> [Problem description] Please write the data out once more, exactly as it is given.

------ Data block ------

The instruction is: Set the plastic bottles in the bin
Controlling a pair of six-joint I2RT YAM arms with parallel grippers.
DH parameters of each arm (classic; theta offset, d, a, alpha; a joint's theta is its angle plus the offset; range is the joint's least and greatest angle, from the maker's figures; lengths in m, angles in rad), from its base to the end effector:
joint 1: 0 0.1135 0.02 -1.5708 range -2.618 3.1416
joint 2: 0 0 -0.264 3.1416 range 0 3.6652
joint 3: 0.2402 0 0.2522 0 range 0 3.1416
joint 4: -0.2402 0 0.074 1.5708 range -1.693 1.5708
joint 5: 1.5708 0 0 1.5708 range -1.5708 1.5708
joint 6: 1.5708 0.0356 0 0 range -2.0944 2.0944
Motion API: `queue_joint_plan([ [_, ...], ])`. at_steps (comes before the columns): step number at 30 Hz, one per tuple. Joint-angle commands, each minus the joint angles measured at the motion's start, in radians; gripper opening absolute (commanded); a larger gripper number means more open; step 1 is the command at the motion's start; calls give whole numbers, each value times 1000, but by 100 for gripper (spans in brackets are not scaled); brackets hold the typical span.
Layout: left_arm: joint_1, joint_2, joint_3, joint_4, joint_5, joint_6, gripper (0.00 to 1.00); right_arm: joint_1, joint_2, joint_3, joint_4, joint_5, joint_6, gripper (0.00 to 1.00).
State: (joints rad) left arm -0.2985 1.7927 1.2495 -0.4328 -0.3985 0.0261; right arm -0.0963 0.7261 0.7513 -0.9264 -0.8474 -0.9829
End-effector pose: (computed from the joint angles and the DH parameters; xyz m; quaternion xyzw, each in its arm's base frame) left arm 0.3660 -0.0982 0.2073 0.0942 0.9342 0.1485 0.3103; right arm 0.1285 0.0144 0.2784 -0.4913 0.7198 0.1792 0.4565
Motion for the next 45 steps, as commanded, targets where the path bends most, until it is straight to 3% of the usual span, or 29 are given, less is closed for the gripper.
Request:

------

> [Expected answer]
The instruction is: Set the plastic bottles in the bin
Controlling a pair of six-joint I2RT YAM arms with parallel grippers.
DH parameters of each arm (classic; theta offset, d, a, alpha; a joint's theta is its angle plus the offset; range is the joint's least and greatest angle, from the maker's figures; lengths in m, angles in rad), from its base to the end effector:
joint 1: 0 0.1135 0.02 -1.5708 range -2.618 3.1416
joint 2: 0 0 -0.264 3.1416 range 0 3.6652
joint 3: 0.2402 0 0.2522 0 range 0 3.1416
joint 4: -0.2402 0 0.074 1.5708 range -1.693 1.5708
joint 5: 1.5708 0 0 1.5708 range -1.5708 1.5708
joint 6: 1.5708 0.0356 0 0 range -2.0944 2.0944
Motion API: `queue_joint_plan([ [_, ...], ])`. at_steps (comes before the columns): step number at 30 Hz, one per tuple. Joint-angle commands, each minus the joint angles measured at the motion's start, in radians; gripper opening absolute (commanded); a larger gripper number means more open; step 1 is the command at the motion's start; calls give whole numbers, each value times 1000, but by 100 for gripper (spans in brackets are not scaled); brackets hold the typical span.
Layout: left_arm: joint_1, joint_2, joint_3, joint_4, joint_5, joint_6, gripper (0.00 to 1.00); right_arm: joint_1, joint_2, joint_3, joint_4, joint_5, joint_6, gripper (0.00 to 1.00).
State: (joints rad) left arm -0.2985 1.7927 1.2495 -0.4328 -0.3985 0.0261; right arm -0.0963 0.7261 0.7513 -0.9264 -0.8474 -0.9829
End-effector pose: (computed from the joint angles and the DH parameters; xyz m; quaternion xyzw, each in its arm's base frame) left arm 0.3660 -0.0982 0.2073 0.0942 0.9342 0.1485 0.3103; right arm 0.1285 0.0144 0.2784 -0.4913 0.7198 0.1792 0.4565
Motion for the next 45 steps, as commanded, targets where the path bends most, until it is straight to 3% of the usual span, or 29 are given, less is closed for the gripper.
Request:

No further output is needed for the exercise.